[Available data Boundary: Start]

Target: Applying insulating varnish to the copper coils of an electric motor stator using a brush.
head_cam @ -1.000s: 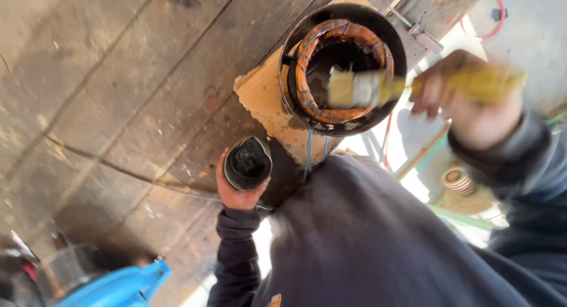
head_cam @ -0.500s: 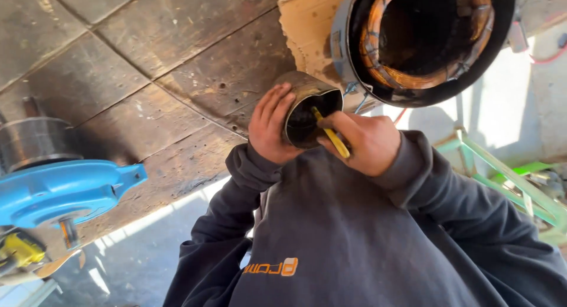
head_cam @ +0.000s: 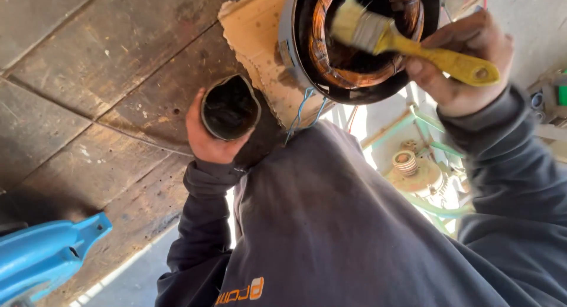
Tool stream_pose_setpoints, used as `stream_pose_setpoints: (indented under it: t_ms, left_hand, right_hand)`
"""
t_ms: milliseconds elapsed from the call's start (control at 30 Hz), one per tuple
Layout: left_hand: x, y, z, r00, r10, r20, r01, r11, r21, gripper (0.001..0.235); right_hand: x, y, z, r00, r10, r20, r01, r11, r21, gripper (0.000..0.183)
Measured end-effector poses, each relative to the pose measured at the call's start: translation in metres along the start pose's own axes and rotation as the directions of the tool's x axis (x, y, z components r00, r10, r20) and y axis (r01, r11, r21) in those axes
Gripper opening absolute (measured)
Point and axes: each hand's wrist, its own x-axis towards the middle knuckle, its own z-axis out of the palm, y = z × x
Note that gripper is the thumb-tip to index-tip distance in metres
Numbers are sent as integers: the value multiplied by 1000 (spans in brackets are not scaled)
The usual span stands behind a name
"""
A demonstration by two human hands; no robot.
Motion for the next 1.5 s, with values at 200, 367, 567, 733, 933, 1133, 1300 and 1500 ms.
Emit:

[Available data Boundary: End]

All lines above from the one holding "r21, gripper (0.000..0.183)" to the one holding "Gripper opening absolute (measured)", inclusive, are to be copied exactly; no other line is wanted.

> [Result of the task]
Layout: left_hand: x, y, z, r00, r10, r20, r01, r11, r21, gripper (0.001..0.235); right_hand: x, y, z, r00, r10, r20, r01, r11, r21, gripper (0.000..0.183)
Measured end-effector poses, each relative to the pose measured at the call's start: translation in metres along the start pose's own axes and rotation as the directions of the tool's x axis (x, y, z components r00, r10, r20) and y axis (r01, r11, r21) in those axes
Gripper opening absolute (measured)

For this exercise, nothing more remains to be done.